Section 3. Purchase Price: The Purchase Price for each
Class of the Offered Certificates shall be the Class Purchase
Price Percentage therefor (as set forth in Section 2(a) above) of
the initial Class Certificate Principal Balance thereof plus
accrued interest at the initial interest rate per annum from and
including the Cut-off Date up to, but not including, July 30,
1998 (the "Closing Date").
Section 4. Required Ratings: The Class 3-A1, Class
3-A2, Class 3-A3, Class 3-A4, Class 4-A1, Class 4-A2, Class 4-A3,
Class 4-A4, Class 4-A5, Class 4-A6, Class 4-A7 Class 4-A8, Class
4-A9, Class 4-A10, Class 4-A11, Class 4-A12, Class 4-A13
Certificates shall have received Required Ratings of "AAA" from
each of Fitch IBCA Inc. ("Fitch") and Standard & Poor's Rating
Services, a division of The XxXxxx-Xxxx Companies, Inc. ("S&P").
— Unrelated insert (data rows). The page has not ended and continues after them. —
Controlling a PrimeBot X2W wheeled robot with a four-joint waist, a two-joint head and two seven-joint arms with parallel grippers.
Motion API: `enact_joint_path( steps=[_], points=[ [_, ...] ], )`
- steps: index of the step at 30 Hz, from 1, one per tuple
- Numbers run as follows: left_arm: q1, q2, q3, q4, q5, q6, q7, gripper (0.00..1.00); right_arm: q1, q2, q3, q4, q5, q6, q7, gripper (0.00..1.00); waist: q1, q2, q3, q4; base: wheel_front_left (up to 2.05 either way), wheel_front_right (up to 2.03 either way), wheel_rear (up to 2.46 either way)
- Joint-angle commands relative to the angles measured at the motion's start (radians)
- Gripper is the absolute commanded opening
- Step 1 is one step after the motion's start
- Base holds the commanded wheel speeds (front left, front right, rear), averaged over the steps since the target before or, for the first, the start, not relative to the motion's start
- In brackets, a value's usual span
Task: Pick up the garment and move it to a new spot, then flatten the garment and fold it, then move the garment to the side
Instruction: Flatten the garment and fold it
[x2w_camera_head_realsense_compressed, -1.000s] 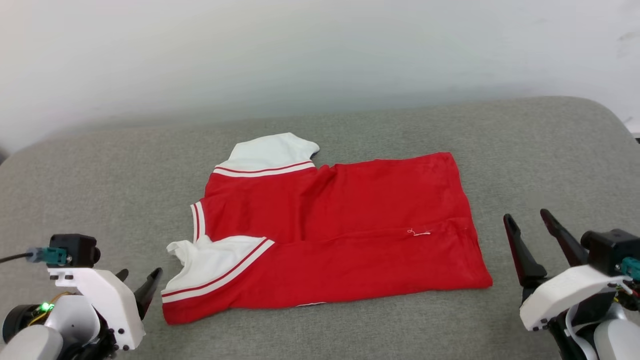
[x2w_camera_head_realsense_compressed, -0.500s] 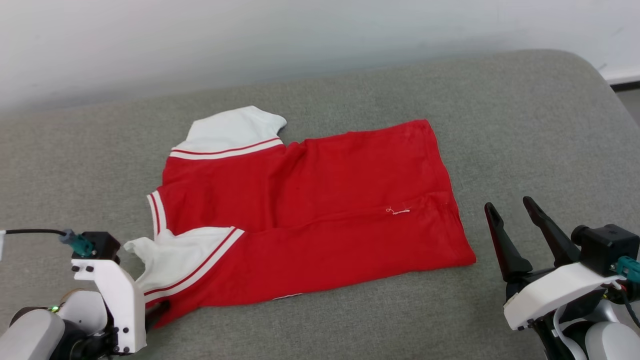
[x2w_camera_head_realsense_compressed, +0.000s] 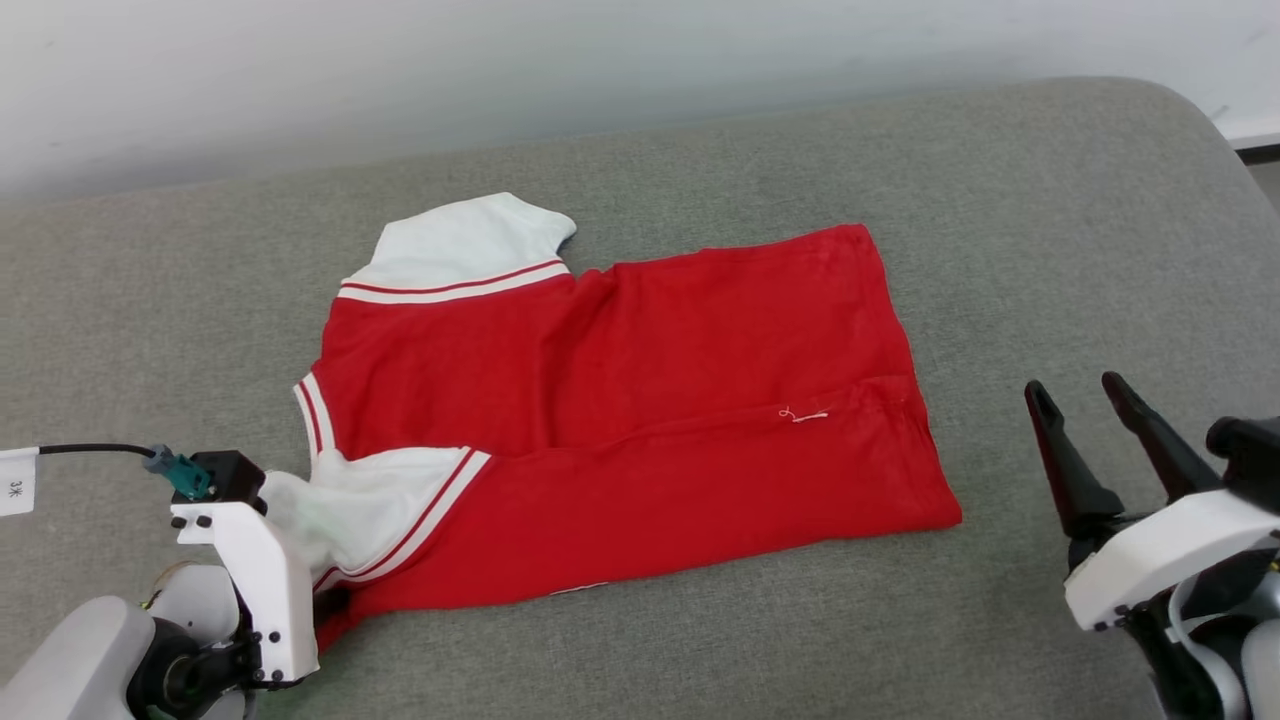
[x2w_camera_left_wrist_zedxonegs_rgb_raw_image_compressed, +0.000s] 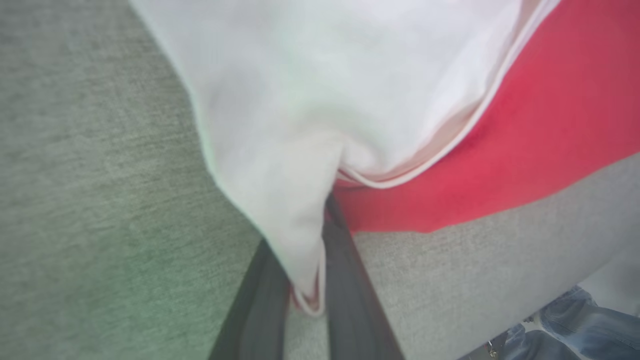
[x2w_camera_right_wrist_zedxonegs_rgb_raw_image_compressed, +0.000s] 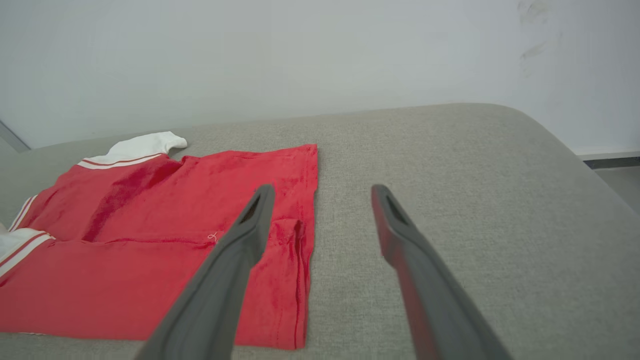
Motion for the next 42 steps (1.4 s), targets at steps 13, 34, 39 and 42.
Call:
enact_joint_path(
  steps=[13,34,39,42],
  points=[
    [-0.070,0.006,0.015,-0.139,0.021,0.016,-0.023,0.00,-0.175,-0.072,0.011,0.236,0.163,-0.001,0.598,1.00,0.0001,-0.0001,0.044,0.103,0.00,0.00,0.00],
    [-0.054,0.004,-0.012,-0.229,0.041,0.048,-0.011,0.00,-0.274,-0.069,0.098,0.410,0.231,-0.001,0.724,0.00,0.0001,-0.0001,0.038,0.130,0.00,0.00,0.00],
    [-0.025,0.015,-0.018,-0.238,0.036,0.050,-0.007,0.00,-0.245,-0.093,0.117,0.369,0.232,-0.001,0.713,0.00,0.0001,-0.0001,-0.039,0.130,0.00,0.00,0.00],
    [0.006,0.022,-0.023,-0.246,0.030,0.057,0.002,0.00,-0.218,-0.099,0.121,0.338,0.226,-0.001,0.720,0.00,0.0001,-0.0001,-0.089,0.129,0.00,0.00,0.00]
  ],
)
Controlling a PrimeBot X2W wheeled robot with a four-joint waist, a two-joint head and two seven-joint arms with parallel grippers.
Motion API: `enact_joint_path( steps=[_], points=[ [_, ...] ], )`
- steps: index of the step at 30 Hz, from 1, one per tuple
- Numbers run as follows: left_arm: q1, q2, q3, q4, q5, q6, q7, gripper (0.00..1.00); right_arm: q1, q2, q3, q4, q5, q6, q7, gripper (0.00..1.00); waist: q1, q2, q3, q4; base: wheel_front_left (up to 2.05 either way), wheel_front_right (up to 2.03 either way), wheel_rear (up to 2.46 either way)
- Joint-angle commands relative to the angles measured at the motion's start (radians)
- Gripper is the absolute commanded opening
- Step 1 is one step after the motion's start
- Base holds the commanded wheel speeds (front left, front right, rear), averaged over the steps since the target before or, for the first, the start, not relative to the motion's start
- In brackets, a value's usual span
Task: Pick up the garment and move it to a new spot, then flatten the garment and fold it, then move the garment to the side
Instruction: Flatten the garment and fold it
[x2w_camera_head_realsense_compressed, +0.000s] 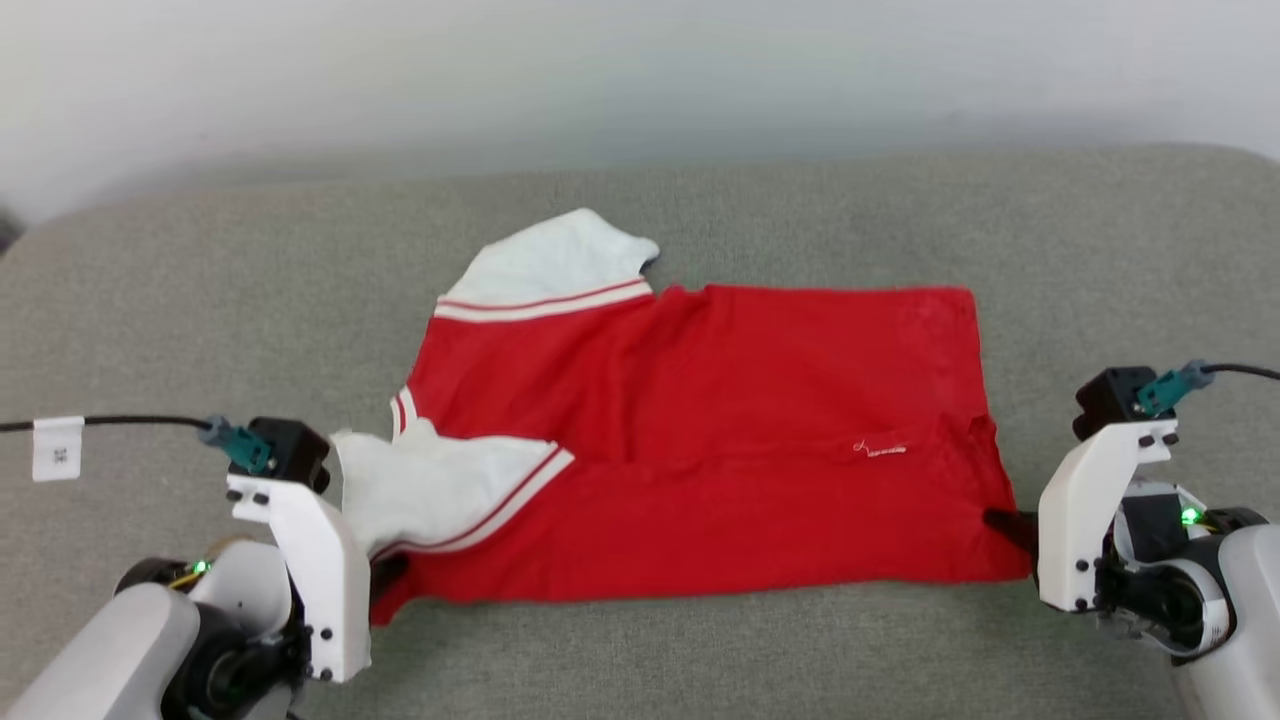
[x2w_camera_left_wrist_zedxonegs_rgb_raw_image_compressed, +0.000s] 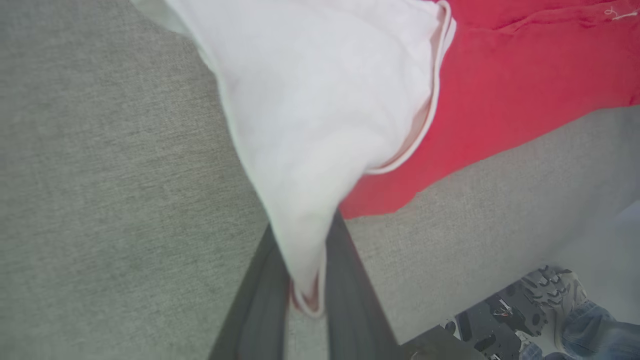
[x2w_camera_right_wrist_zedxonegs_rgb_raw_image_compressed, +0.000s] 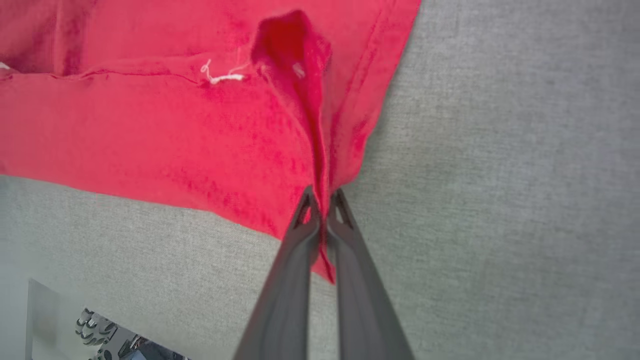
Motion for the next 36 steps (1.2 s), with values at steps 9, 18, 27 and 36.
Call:
enact_joint_path(
  steps=[9,18,27,36],
  points=[
    [0.173,0.043,-0.006,-0.042,-0.055,0.041,0.028,0.00,0.137,-0.004,0.007,-0.086,0.007,0.000,0.056,0.00,-0.0001,0.0000,-0.154,-0.021,0.00,0.00,0.00],
    [0.197,-0.003,0.002,0.005,-0.055,0.043,-0.048,1.00,0.239,0.023,0.008,-0.090,-0.009,0.000,-0.124,1.00,-0.0001,0.0000,-0.133,-0.032,0.00,0.00,0.00],
    [0.103,0.010,0.057,0.027,0.025,0.054,-0.175,1.00,0.188,0.034,-0.011,-0.143,-0.061,0.000,-0.443,1.00,-0.0001,0.0000,-0.108,-0.088,0.00,0.00,0.00],
    [-0.082,-0.004,0.121,0.042,0.149,0.123,-0.326,1.00,0.105,0.060,-0.024,-0.253,-0.171,0.000,-0.656,1.00,-0.0001,0.0000,0.019,-0.150,0.00,0.00,0.00]
  ],
)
The Class 3-M Certificates shall have received a Required Rating
of "AA" from S&P and the Class 4-M Certificates shall have
received a Required Rating of "AA" from Fitch. The Class 3-B1
Certificates shall have received a Required rating of "A" from
S&P and the Class 4-B1 Certificates shall have received a
Required Rating of "A" from Fitch. The Class 3-B2 Certificates
shall have received a Required Rating of "BBB" from S&P and the
Class 4-B2 Certificates shall have received a Required Rating of
"BBB" from Fitch.
Section 5. Tax Treatment: One or more elections will
be made to treat the assets of each Trust Fund as a REMIC.
Section 6. Additional Expenses. The Underwriter will
pay all expenses (e.g., shipping, postage and courier costs)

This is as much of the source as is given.